__Data provided__
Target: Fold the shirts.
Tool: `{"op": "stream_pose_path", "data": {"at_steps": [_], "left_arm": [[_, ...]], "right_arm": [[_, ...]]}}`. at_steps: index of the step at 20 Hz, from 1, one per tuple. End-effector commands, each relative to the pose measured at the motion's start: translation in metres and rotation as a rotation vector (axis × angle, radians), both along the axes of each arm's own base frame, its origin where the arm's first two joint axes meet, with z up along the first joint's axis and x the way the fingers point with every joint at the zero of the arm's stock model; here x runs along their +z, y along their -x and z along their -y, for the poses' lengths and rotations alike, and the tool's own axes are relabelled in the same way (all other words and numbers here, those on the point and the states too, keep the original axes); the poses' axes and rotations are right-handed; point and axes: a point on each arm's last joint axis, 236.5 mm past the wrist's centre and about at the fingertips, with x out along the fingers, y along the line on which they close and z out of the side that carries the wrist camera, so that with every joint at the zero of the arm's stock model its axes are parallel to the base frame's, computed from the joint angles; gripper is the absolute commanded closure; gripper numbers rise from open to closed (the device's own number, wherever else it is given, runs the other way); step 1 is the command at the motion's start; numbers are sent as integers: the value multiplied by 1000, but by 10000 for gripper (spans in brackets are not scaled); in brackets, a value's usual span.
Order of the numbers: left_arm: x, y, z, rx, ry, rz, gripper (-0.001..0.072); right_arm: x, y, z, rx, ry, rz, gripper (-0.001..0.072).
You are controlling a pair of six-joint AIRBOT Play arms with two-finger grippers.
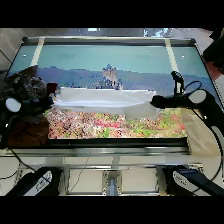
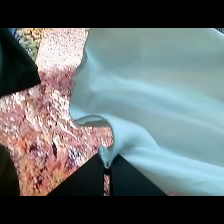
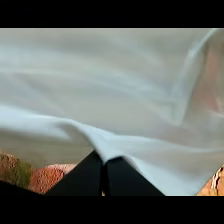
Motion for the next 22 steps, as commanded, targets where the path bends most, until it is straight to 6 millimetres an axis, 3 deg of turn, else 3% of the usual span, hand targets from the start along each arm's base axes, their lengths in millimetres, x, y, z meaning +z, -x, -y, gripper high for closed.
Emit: {"op": "stream_pose_path", "data": {"at_steps": [1,4,7,11,13,14,15,16,17,19,21,22], "left_arm": [[-24,-68,-10,-47,-160,-41,696],[-49,-116,1,-79,-200,-61,696],[-69,-147,0,-91,-282,-71,696],[-89,-167,11,-136,-314,-63,695],[-95,-169,13,-124,-302,-59,692],[-95,-168,13,-121,-301,-64,676],[-93,-168,12,-121,-302,-62,483],[-86,-169,13,-119,-302,-49,78],[-74,-169,12,-115,-302,-30,5],[-40,-171,11,-103,-303,30,5],[4,-171,11,-91,-302,111,5],[26,-170,12,-86,-302,152,5]], "right_arm": [[-23,-74,15,-52,41,47,701],[-57,-111,17,-67,46,15,701],[-88,-138,21,-89,53,3,701],[-118,-147,23,-101,60,-24,700],[-122,-147,23,-102,62,-29,698],[-120,-148,23,-104,57,-28,643],[-117,-148,23,-106,55,-24,476],[-110,-148,22,-104,51,-16,300],[-99,-148,20,-92,47,-10,274],[-58,-151,19,-54,57,33,274],[-7,-151,38,-34,125,112,274],[14,-149,57,-45,182,150,274]]}}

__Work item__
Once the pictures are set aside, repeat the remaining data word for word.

__Answer below__
Target: Fold the shirts.
Tool: `{"op": "stream_pose_path", "data": {"at_steps": [_], "left_arm": [[_, ...]], "right_arm": [[_, ...]]}}`. at_steps: index of the step at 20 Hz, from 1, one per tuple. End-effector commands, each relative to the pose measured at the motion's start: translation in metres and rotation as a rotation vector (axis × angle, radians), both along the axes of each arm's own base frame, its origin where the arm's first two joint axes meet, with z up along the first joint's axis and x the way the fingers point with every joint at the zero of the arm's stock model; here x runs along their +z, y along their -x and z along their -y, for the poses' lengths and rotations alike, and the tool's own axes are relabelled in the same way (all other words and numbers here, those on the point and the states too, keep the original axes); the poses' axes and rotations are right-handed; point and axes: a point on each arm's last joint axis, 236.5 mm past the wrist's centre and about at the fingertips, with x out along the fingers, y along the line on which they close and z out of the side that carries the wrist camera, so that with every joint at the zero of the arm's stock model its axes are parallel to the base frame's, computed from the joint angles; gripper is the absolute commanded closure; gripper numbers rise from open to closed (the device's own number, wherever else it is given, runs the other way); step 1 is the command at the motion's start; numbers are sent as integers: the value multiplied by 1000, but by 10000 for gripper (spans in brackets are not scaled); in brackets, a value's usual span.
Order of the numbers: left_arm: x, y, z, rx, ry, rz, gripper (-0.001..0.072); right_arm: x, y, z, rx, ry, rz, gripper (-0.001..0.072).
You are controlling a pair of six-joint AIRBOT Play arms with two-finger grippers.
Motion for the next 22 steps, as commanded, targets where the path bends most, until it is straight to 6 millimetres an axis, 3 deg of turn, else 3% of the usual span, hand targets from the start along each arm's base axes, their lengths in millimetres, x, y, z meaning +z, -x, -y, gripper high for closed.
Emit: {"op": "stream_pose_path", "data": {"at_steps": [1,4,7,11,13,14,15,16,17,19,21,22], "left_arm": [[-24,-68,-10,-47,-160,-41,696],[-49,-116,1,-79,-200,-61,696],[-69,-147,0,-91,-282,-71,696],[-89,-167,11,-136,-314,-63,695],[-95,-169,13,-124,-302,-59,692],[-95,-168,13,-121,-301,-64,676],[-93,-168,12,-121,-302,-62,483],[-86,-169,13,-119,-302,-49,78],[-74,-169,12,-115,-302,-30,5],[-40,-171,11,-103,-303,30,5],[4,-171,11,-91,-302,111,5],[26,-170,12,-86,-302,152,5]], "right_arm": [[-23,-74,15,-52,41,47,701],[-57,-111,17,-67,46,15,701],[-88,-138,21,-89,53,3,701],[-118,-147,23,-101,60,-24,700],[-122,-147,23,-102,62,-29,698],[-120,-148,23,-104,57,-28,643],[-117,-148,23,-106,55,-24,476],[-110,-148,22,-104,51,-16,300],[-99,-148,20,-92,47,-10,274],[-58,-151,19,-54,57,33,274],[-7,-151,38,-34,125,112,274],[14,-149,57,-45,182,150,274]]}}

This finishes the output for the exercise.